Quality tutoring relies on several things that innovative new technology and programs are well-positioned to provide: time management, data collection and tailored content. But providers are just half of the equation for scaling high-impact tutoring — schools, and the public education sector writ large, make up the other half. 

Our States Leading Recovery grant program aims to push the tutoring marketplace to become one in which school districts pay only for programs that have a strong evidence base, and tutoring providers bring research backing their effectiveness and commit to outcomes-based contracts. States can play their part by cutting back regulatory snags and creating a path for effective programs.

School leaders sometimes argue that providers, failing to understand the daily challenges of running a school, have overpromised and underdelivered. Entrepreneurs retort that schools have failed to accommodate new ideas, creating implementation barriers that impede success. But cynicism about promised revolutions that never materialized must not be allowed to thwart the ability to significantly upgrade the education system of the future. 

The message we are hoping to send with our state grants is twofold: 

First, to states: It’s time to align policies with priorities and make it easy for school districts to implement effective tutoring. The research now shows what high-impact tutoring can look like — and researchers are beginning to learn that virtual tutoring can be as effective as in-person; that volunteers, paraprofessionals and college students can make good tutors; and that tutoring can be effective one-on-one or in small groups. Additionally evidence makes clear that it should happen during the school day in order to reach the highest-need students in a consistent way.   

At the same time, most school districts have never been stretched thinner. If they are to add tutoring to their plate, policymakers need to set the table. States can do that in a number of ways, such as identifying research-backed programs, funding and supporting implementation, and removing regulatory barriers that make it harder for schools to find blocks of time for tutoring.

Second, to providers: A concerted effort by the public sector to remove barriers to innovation will not mean a no-strings-attached payday — the stakes for students are simply too high. Ed tech leaders and other tutoring providers should anticipate a public marketplace in the years ahead that relies more heavily on outcomes-based contracts with a willingness to cut loose programs that do not meet goals. 

The private sector should also assume that states and districts will increasingly build and rely on preferred-provider lists that overtly prioritize public spending on programs that have a strong base of research and evidence, vetted by outside experts. Curriculum providers know this marketplace well — and it is coming soon to the tutoring space.

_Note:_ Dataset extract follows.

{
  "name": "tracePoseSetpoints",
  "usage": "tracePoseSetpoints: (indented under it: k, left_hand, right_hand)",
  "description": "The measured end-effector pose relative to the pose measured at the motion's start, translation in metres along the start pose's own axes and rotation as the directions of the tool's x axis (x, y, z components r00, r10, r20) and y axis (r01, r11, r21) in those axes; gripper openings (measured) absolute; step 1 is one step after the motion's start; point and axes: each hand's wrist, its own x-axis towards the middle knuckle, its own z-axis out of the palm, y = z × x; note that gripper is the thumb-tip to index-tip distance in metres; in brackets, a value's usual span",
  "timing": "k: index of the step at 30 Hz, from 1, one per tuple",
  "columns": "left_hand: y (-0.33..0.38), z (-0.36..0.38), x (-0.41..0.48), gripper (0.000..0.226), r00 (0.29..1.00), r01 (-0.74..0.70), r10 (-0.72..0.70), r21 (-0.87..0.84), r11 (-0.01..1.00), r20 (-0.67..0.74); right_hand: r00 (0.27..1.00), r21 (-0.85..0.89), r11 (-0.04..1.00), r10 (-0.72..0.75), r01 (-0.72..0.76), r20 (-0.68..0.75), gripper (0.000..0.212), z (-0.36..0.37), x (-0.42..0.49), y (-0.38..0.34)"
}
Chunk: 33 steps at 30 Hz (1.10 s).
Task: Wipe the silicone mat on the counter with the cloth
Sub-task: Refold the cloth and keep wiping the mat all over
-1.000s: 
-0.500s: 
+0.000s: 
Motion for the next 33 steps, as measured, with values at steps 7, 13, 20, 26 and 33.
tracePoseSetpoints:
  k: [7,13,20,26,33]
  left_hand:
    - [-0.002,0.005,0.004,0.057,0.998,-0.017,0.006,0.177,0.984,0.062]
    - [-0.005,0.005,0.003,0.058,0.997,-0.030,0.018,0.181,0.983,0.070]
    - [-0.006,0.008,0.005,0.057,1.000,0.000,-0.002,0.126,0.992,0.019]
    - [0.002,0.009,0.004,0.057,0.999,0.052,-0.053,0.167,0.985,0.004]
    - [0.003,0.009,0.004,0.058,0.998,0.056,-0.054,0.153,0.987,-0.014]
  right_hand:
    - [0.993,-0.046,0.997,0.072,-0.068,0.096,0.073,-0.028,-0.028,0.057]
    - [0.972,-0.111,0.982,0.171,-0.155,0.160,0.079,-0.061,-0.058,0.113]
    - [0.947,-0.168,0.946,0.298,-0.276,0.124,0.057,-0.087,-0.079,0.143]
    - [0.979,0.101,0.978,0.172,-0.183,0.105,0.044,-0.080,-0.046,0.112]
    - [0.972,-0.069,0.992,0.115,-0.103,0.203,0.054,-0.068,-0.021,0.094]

In the words of L.A. Unified School District Superintendent Alberto Carvalho at ASU+GSV, the private sector should increasingly expect to “engage in efficacy-based contracting. … If I [as a superintendent] deliver on the fidelity of implementation, meaning I deliver the kids and number of minutes, I expect you to deliver the results. And to the extent that you exceed the bottom line, you get more money.”

Rapid advances in technology are exciting for tutoring and for education. New products and services have the potential to put widespread, effective, personalized instruction within reach in the years ahead. States must get ahead of this by building a marketplace that rewards research-driven and outcomes-oriented providers, and helps schools and districts serve the highest-need students.

Schools and providers stand at the precipice of potentially radical changes in the capacity to deliver tailored, excellent content to students. It will take a collective effort to redesign the standard American school day in order to close longstanding opportunity gaps and help the highest-need students. 

Disclosure: Walton Family Foundation, Overdeck Family Foundation and the Bill & Melinda Gates Foundation provide financial support to Accelerate and The 74.